18. Sample answer: The Maillard reaction (Chapter 8) needs temperatures around 140°C / 285°F or higher to run at meaningful speed. The water in a sous vide bath caps at 100°C at sea level, and most sous vide cooks are well below that. The standard solution is the post-cook sear: dry the surface of the food and apply intense, brief heat (cast iron at 230°C+, a torch, a hot grill) for 30–60 seconds per side. This develops the brown crust without further cooking the interior.

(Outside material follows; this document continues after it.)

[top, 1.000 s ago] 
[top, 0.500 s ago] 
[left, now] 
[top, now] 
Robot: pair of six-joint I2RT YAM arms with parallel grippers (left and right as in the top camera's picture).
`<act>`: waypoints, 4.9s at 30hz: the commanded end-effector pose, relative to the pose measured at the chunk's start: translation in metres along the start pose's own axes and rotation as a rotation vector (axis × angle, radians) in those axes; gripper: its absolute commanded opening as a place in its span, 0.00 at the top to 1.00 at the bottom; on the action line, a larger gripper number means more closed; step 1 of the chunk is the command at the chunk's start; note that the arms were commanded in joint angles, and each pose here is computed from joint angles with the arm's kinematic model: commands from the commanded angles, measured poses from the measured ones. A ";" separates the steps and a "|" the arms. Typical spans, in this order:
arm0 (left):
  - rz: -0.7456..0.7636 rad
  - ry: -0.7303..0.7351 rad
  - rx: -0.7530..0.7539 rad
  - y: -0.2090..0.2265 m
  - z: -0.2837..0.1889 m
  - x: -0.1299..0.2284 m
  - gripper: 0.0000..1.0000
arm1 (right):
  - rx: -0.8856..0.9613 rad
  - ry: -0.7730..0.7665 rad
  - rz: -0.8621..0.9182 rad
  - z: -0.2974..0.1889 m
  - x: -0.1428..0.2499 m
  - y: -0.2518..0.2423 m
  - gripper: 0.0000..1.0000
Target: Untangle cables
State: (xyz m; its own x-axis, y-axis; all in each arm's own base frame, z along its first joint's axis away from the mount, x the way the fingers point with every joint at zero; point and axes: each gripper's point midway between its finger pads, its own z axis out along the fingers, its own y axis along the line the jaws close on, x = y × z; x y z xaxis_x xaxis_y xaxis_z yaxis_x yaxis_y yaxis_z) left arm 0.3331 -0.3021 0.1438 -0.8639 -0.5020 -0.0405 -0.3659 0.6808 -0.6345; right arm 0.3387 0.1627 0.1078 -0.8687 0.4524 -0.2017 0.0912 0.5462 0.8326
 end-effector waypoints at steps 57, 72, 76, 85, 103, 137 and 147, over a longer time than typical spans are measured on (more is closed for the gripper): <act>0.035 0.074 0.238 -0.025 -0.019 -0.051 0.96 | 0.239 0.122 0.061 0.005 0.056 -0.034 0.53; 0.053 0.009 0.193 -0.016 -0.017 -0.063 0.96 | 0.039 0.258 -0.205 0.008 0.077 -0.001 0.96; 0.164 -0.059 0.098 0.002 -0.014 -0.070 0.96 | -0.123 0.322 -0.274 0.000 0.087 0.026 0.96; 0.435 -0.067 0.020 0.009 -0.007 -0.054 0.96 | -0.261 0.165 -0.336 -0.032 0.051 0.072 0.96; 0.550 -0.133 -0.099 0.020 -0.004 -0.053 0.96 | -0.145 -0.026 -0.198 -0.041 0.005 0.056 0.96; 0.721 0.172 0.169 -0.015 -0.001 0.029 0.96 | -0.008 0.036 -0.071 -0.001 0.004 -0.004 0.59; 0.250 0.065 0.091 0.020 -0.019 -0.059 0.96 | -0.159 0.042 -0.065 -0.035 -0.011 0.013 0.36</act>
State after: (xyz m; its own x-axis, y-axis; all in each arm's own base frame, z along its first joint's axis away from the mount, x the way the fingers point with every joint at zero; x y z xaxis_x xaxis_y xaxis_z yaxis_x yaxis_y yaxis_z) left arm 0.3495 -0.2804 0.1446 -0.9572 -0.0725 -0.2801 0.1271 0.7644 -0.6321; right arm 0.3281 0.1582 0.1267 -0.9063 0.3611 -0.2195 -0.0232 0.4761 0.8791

19. Sample answer: Egg whites and egg yolks contain different proteins with different denaturation temperatures. Ovotransferrin (a white protein) denatures around 60–63°C. Ovalbumin (the dominant white protein) doesn't fully denature until around 84°C. Yolk proteins begin thickening around 62°C and continue to set up to about 70°C. At 63°C held for 45 minutes, the yolk thickens to a custard consistency, ovotransferrin in the white denatures, but ovalbumin does not fully denature — so the white is partially set (opaque, tender) rather than firm. No conventional cooking method (boiling, poaching) can hold the egg precisely at this in-between temperature long enough to achieve this texture.
20. Sample answer: Tough cuts like chuck contain large amounts of collagen (connective tissue), which is chewy when raw or briefly cooked. Collagen converts to gelatin (smooth, savory, dissolved in liquid) by hydrolysis — a chemical reaction that takes time at moderate temperatures (e.g., several hours at 70°C, accelerating at higher temperatures). Meanwhile, the muscle proteins (myosin, actin) denature quickly at any cooking temperature above ~55°C, and at higher temperatures they contract sharply and squeeze out water, producing the dry, stringy texture of an over-braised cut. A long cook at 71°C splits the difference: collagen has time to convert to gelatin (24 hours is enough); but the muscle has plateaued at 71°C, where actin has begun to denature but the contraction is moderate and the water loss is modest. The result is the rare combination of fully tender connective tissue and still-juicy muscle — a texture no other cooking method (which couples high temperature with shorter cook time) can produce.